> [Required work]
Reproduce the entries exactly. Omit none of them.

Dataset records
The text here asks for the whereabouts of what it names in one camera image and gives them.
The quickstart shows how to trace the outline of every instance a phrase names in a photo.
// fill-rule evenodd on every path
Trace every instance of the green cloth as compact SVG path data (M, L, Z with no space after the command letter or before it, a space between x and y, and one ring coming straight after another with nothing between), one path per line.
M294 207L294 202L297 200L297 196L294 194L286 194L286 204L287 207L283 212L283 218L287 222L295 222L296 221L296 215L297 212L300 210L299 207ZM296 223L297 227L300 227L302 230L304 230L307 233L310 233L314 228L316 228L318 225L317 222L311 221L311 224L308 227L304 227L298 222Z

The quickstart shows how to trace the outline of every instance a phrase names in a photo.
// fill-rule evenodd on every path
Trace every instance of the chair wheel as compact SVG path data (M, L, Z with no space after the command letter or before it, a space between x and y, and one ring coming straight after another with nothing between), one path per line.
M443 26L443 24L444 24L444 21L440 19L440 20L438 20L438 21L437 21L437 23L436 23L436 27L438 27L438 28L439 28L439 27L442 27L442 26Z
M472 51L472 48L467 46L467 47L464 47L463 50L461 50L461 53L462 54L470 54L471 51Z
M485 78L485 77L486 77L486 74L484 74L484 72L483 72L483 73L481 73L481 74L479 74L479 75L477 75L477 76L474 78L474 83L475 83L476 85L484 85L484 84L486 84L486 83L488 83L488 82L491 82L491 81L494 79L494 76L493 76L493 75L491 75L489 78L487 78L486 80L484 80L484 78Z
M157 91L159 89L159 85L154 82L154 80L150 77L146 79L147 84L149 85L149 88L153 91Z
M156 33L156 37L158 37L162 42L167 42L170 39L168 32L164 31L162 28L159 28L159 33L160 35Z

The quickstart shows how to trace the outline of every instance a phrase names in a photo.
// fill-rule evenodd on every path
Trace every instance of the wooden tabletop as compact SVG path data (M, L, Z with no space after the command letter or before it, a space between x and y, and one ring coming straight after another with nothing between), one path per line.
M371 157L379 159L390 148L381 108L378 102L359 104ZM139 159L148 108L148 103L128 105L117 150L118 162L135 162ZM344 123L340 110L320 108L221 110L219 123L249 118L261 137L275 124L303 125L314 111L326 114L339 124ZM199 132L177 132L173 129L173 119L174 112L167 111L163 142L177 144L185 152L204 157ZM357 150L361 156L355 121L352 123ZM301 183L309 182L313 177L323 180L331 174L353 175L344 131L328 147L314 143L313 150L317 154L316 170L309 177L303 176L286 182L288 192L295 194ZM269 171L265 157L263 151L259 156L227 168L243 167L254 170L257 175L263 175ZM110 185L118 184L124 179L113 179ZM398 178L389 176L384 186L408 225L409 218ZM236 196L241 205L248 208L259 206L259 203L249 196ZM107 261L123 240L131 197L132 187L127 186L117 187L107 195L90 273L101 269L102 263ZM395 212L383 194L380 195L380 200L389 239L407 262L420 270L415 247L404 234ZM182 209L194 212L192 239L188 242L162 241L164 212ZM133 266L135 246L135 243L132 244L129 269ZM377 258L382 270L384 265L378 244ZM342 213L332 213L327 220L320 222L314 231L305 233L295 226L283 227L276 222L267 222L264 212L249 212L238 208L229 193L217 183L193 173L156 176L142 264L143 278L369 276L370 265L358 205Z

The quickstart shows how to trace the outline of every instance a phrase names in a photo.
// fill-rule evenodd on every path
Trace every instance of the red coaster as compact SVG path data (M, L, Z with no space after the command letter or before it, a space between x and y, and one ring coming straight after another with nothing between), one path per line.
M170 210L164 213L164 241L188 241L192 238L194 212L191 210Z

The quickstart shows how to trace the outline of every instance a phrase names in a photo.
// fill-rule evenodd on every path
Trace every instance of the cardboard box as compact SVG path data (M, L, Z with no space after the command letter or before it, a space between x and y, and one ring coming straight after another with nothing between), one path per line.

> [Task result]
The text here asks for the whereabouts of what it names in one camera image and gives them.
The quickstart shows how to trace the outline of every instance a phrase names in a photo.
// fill-rule evenodd on every path
Trace every instance of the green cloth as compact SVG path data (M, L, Z with no space after the command letter or before it, a space between x and y, and one ring coming straight after another with nothing between), one path per line.
M294 207L294 202L297 200L297 196L294 194L286 194L286 204L287 207L283 212L283 218L287 222L295 222L296 221L296 215L297 212L300 210L299 207ZM296 223L297 227L300 227L302 230L304 230L307 233L310 233L314 228L316 228L318 225L317 222L311 221L311 224L308 227L304 227L298 222Z

The quickstart shows how to trace the outline of every instance a phrase names in a photo.
// fill-rule evenodd on every path
Trace every instance of the chair wheel as compact SVG path data (M, L, Z with no space after the command letter or before it, a space between x and y, and one ring coming straight after another with nothing between), one path per line.
M443 26L443 24L444 24L444 21L440 19L440 20L438 20L438 21L437 21L437 23L436 23L436 27L438 27L438 28L439 28L439 27L442 27L442 26Z
M472 51L472 48L467 46L467 47L464 47L463 50L461 50L461 53L462 54L470 54L471 51Z
M485 78L485 77L486 77L486 74L484 74L484 72L483 72L483 73L481 73L481 74L479 74L479 75L477 75L477 76L474 78L474 83L475 83L476 85L484 85L484 84L486 84L486 83L488 83L488 82L491 82L491 81L494 79L494 76L493 76L493 75L491 75L489 78L487 78L486 80L484 80L484 78Z
M157 91L159 89L159 85L154 82L154 80L150 77L146 79L147 84L149 85L149 88L153 91Z
M156 33L156 37L158 37L162 42L167 42L170 39L168 32L164 31L162 28L159 28L159 33L160 35Z

The quickstart shows how to trace the outline of every instance a phrase names in a photo.
// fill-rule evenodd on every path
Trace every instance of the wooden tabletop as compact SVG path data (M, L, Z with no space after the command letter or before it, a space between x and y, and one ring coming straight after another with nothing between), one path per line.
M371 157L379 159L390 148L381 108L378 102L359 104ZM139 159L148 108L148 103L128 105L117 150L118 162L135 162ZM344 123L340 110L320 108L221 110L219 123L249 118L261 137L275 124L303 125L314 111L326 114L339 124ZM199 132L177 132L173 129L173 119L174 112L167 111L163 142L177 144L185 152L204 157ZM357 150L361 156L355 121L352 123ZM301 183L309 182L313 177L323 180L331 174L353 175L344 131L328 147L314 143L313 150L317 154L316 170L309 177L303 176L286 182L288 192L295 194ZM269 171L265 157L263 151L259 156L227 168L243 167L254 170L257 175L263 175ZM110 185L118 184L124 179L113 179ZM398 178L389 176L384 186L408 225L409 218ZM236 196L241 205L248 208L259 206L259 203L249 196ZM107 261L123 240L131 197L132 187L127 186L117 187L107 195L90 273L101 269L102 263ZM395 212L383 194L380 195L380 200L389 239L407 262L420 270L415 247L404 234ZM182 209L194 212L192 239L188 242L162 241L164 212ZM133 266L135 246L135 243L132 244L129 269ZM377 258L382 270L384 265L378 244ZM342 213L332 213L327 220L320 222L314 231L305 233L295 226L283 227L276 222L267 222L264 212L249 212L238 208L229 193L217 183L193 173L156 176L142 264L143 278L369 276L370 265L358 205Z

The quickstart shows how to trace the outline of every instance a phrase names in a photo.
// fill-rule evenodd on every path
Trace every instance of the red coaster as compact SVG path data (M, L, Z with no space after the command letter or before it, a space between x and y, and one ring coming straight after another with nothing between), one path per line.
M170 210L164 213L164 241L188 241L192 238L194 212L191 210Z

The quickstart shows how to trace the outline of every instance a phrase names in a photo.
// fill-rule evenodd on every path
Trace every instance of the cardboard box as compact SVG path data (M, L, Z with no space after the command letter or before it, a space between x and y, and one ring coming straight after another with nothing between), one path per line.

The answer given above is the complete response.